▶ [YOUR ASSIGNMENT]: Copy out exactly the stretch of the listing below that begins at the line containing "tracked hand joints" and ends at the line containing "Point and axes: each", and copy nothing outside it.

▶ [DATA BLOCK]:
=-=-=

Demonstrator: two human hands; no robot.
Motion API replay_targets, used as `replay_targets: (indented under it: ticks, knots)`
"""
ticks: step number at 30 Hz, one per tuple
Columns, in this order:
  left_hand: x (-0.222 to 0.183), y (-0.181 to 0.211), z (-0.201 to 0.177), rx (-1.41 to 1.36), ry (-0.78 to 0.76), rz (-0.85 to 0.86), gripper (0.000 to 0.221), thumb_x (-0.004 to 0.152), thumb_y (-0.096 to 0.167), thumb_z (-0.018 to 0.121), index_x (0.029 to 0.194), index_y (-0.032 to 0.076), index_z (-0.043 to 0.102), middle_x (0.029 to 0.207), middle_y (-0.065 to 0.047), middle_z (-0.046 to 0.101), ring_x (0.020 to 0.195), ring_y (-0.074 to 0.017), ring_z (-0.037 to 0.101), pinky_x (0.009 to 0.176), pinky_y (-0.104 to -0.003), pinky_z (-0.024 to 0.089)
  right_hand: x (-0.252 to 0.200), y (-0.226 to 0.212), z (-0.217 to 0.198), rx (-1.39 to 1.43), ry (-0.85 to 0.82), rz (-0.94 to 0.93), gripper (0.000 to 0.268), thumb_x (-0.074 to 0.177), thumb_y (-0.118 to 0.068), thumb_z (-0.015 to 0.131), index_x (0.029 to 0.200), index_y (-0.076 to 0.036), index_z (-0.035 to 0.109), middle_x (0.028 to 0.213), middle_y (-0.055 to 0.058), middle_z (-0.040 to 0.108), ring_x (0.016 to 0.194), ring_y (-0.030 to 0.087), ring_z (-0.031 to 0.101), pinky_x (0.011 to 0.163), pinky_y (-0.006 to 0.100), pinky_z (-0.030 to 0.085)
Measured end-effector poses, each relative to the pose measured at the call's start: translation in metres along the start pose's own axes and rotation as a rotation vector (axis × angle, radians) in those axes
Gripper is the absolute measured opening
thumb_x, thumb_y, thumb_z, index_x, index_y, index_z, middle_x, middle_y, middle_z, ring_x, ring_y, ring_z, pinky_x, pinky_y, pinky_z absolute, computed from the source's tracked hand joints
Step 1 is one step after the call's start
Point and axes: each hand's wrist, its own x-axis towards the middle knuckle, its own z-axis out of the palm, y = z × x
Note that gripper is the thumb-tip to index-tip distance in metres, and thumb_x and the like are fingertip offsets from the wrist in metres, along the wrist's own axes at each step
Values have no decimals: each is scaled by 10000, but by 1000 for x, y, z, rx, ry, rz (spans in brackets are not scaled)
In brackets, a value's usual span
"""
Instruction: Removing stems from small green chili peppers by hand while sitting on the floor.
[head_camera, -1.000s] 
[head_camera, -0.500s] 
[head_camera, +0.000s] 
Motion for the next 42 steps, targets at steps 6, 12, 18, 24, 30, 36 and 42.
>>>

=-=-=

▶ [EXPECTED OUTPUT]:
thumb_x, thumb_y, thumb_z, index_x, index_y, index_z, middle_x, middle_y, middle_z, ring_x, ring_y, ring_z, pinky_x, pinky_y, pinky_z absolute, computed from the source's tracked hand joints
Step 1 is one step after the call's start
Point and axes: each hand's wrist, its own x-axis towards the middle knuckle, its own z-axis out of the palm, y = z × x

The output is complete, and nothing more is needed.